Concentration-time profile after a 4 mg oral dose
sim |>
filter(!is.na(Cc), time > 0) |>
group_by(cohort, time) |>
summarise(
Q05 = quantile(Cc, 0.05, na.rm = TRUE),
Q50 = quantile(Cc, 0.50, na.rm = TRUE),
Q95 = quantile(Cc, 0.95, na.rm = TRUE),
.groups = "drop"
) |>
ggplot(aes(time, Q50)) +
geom_ribbon(aes(ymin = pmax(Q05, 1e-3), ymax = Q95), alpha = 0.25,
fill = "steelblue") +
geom_line(colour = "steelblue") +
facet_wrap(~ cohort, ncol = 2) +
scale_x_continuous(breaks = c(0, 4, 8, 12, 24)) +
scale_y_log10() +
labs(x = "Time (h)", y = "Cc (ng/mL)",
title = "Single-dose 4 mg oral sirolimus by cohort",
caption = "Median (line) and 5-95 percent prediction interval (ribbon).")
The terminal-phase trajectory and the Cmax-to-Ctrough span are similar across the AST-normal cohorts; the AST-elevated and the older cohorts shift toward higher concentrations because CL/F is lower. The plotted single-dose 24 h trough is not the same as the paper’s reported steady-state trough range (8-20 ng/mL) – accumulation across repeated daily dosing approximately doubles the trough at steady state (see the next section).

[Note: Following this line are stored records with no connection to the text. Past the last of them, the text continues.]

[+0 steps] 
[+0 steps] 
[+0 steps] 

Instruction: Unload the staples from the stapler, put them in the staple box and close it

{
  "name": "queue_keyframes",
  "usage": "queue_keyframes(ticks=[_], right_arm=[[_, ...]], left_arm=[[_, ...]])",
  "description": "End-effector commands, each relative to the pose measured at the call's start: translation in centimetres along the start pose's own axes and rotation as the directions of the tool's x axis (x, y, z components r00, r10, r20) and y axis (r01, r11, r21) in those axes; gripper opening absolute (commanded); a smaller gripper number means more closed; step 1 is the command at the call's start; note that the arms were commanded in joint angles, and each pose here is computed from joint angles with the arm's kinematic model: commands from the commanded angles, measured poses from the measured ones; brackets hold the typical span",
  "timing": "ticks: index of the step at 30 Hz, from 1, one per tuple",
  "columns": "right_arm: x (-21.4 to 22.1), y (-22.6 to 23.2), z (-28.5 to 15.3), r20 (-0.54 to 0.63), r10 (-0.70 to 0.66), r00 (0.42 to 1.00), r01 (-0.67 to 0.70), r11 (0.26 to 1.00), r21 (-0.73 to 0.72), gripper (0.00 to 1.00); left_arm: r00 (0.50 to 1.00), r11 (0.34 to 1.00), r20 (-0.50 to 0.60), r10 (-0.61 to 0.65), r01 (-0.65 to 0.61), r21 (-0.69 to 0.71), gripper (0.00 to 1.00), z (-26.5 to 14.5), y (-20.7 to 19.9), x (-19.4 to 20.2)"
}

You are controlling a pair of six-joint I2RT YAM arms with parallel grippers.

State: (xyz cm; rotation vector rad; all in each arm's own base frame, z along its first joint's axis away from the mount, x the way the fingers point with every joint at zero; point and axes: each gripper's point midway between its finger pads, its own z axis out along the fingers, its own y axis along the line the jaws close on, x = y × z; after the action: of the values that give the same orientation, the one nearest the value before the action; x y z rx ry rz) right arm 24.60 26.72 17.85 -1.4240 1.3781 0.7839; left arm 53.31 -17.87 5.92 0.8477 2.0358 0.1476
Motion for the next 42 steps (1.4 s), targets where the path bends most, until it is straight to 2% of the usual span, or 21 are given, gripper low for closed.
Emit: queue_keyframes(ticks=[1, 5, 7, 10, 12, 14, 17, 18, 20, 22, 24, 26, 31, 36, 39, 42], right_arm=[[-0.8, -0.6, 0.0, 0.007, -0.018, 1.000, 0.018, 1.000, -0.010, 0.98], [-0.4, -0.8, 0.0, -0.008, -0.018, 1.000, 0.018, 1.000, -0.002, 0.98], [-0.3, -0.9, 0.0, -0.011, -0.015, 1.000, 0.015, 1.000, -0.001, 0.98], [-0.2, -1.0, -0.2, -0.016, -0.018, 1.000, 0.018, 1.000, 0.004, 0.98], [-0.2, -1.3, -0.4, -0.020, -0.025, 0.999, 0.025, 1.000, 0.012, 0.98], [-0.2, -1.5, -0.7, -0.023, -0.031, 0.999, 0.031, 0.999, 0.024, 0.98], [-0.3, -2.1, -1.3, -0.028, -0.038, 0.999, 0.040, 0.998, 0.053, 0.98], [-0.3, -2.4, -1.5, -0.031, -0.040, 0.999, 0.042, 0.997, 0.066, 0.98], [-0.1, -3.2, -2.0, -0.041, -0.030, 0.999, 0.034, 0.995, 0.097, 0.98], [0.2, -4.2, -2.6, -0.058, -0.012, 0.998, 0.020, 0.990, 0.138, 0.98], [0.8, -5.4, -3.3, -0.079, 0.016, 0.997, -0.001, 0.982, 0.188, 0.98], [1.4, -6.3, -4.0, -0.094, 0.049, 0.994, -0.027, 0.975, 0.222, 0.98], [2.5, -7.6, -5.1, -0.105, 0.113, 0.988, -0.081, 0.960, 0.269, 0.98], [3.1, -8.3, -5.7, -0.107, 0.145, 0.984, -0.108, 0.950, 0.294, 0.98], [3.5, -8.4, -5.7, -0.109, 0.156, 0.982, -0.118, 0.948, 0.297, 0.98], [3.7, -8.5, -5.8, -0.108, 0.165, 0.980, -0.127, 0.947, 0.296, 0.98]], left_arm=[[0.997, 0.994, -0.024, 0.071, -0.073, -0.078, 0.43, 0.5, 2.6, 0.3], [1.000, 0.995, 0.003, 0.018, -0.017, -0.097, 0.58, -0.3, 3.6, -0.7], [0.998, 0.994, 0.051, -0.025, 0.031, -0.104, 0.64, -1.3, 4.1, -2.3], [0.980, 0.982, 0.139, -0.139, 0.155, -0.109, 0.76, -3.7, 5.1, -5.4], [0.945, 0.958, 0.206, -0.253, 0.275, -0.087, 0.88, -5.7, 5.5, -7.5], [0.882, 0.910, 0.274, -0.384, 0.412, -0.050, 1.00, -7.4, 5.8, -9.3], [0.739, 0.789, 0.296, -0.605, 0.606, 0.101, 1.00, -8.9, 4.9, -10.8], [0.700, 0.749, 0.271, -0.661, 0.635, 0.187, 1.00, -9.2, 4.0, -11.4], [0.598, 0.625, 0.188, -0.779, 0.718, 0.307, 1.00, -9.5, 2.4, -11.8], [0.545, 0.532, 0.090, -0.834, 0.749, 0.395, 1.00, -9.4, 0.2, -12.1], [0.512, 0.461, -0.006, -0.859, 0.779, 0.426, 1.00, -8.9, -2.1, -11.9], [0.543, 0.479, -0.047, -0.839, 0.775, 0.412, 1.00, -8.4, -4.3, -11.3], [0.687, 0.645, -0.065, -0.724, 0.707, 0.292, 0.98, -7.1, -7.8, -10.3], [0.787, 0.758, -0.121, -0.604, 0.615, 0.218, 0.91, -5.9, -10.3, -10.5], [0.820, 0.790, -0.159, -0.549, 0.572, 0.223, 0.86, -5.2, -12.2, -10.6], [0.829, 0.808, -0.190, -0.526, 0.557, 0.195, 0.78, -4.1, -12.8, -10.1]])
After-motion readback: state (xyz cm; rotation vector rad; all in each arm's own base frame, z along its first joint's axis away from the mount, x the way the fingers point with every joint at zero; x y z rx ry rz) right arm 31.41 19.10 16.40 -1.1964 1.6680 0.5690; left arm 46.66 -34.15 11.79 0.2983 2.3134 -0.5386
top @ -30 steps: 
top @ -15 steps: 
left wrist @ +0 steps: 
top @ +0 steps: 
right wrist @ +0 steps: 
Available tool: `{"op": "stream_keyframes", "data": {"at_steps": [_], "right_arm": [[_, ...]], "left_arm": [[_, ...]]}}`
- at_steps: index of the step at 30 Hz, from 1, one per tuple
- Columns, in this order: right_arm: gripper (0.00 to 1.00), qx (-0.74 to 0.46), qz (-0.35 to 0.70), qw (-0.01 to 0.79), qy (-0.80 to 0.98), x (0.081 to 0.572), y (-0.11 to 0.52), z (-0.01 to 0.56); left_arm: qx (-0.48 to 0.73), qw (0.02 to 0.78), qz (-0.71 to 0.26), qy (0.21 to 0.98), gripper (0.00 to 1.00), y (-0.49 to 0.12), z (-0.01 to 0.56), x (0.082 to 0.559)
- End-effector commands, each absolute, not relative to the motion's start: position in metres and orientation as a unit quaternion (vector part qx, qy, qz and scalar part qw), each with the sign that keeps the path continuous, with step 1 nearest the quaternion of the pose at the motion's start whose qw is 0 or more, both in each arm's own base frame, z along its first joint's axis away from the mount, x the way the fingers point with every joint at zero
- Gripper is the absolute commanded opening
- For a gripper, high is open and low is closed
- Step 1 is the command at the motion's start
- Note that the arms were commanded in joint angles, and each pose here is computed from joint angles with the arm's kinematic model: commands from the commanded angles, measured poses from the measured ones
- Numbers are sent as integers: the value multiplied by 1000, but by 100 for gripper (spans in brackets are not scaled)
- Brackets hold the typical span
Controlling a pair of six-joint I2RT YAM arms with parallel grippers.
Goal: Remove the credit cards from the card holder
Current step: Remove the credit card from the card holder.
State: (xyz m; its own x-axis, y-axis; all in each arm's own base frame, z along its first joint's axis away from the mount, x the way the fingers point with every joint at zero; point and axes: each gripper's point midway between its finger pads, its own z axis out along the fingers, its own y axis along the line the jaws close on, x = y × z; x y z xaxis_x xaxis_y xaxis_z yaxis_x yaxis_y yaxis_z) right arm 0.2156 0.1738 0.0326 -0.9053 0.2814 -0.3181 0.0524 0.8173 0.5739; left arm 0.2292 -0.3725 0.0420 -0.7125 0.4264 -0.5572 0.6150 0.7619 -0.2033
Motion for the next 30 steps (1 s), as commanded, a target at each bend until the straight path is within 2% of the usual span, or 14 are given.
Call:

Steady-state trough simulation matched to the TDM target range
The paper’s TDM protocol targets a trough sirolimus blood concentration of 8-20 ng/mL (Methods, Patients and data collection), and the model-development cohort had a mean observed trough of 9.85 ng/mL (Table I). To verify the packaged model reproduces this range at the dosing schedule used in the study, repeat-dose at the cohort-mean daily dose of 3.6 mg for 30 days and inspect the day-30 trough.
ss_events <- bind_rows(
make_group("Reference (age 44, AST normal)", n_per_group,
age_fun = function(n) rep(44, n),
ast_fun = draw_ast_normal,
id_offset = 4L * n_per_group, dose_mg = 3.6),
make_group("Young (16-30 y, AST normal)", n_per_group,
age_fun = function(n) draw_age(n, 16, 30, mean = 23, sd = 4),
ast_fun = draw_ast_normal,
id_offset = 5L * n_per_group, dose_mg = 3.6),
make_group("Old (50-64 y, AST normal)", n_per_group,
age_fun = function(n) draw_age(n, 50, 64, mean = 57, sd = 4),
ast_fun = draw_ast_normal,
id_offset = 6L * n_per_group, dose_mg = 3.6),
make_group("AST elevated (age 44, AST > 37)", n_per_group,
age_fun = function(n) rep(44, n),
ast_fun = draw_ast_high,
id_offset = 7L * n_per_group, dose_mg = 3.6)
)
ss_events <- ss_events |>
filter(evid == 1L) |>
rowwise() |>
mutate(time = list(seq(0, by = 24, length.out = 30)),
amt = list(rep(amt, 30))) |>
tidyr::unnest(c(time, amt)) |>
ungroup() |>
bind_rows(
tibble(
id = rep(unique(ss_events$id), each = 25),
time = rep(seq(29 * 24, 30 * 24, length.out = 25), times = length(unique(ss_events$id))),
evid = 0L,
amt = 0,
cmt = NA_character_
) |>
left_join(distinct(ss_events, id, AGE, AST, cohort), by = "id")
) |>
arrange(id, time, desc(evid))
ss_events$cohort <- factor(
ss_events$cohort,
levels = c(
"Reference (age 44, AST normal)",
"Young (16-30 y, AST normal)",
"Old (50-64 y, AST normal)",
"AST elevated (age 44, AST > 37)"
)
)
sim_ss <- rxode2::rxSolve(
mod,
events = as.data.frame(ss_events),
keep = c("cohort", "AGE", "AST")
) |>
as.data.frame()
#> ℹ parameter labels from comments will be replaced by 'label()'
trough_30 <- sim_ss |>
filter(!is.na(Cc), abs(time - 30 * 24) < 1e-6)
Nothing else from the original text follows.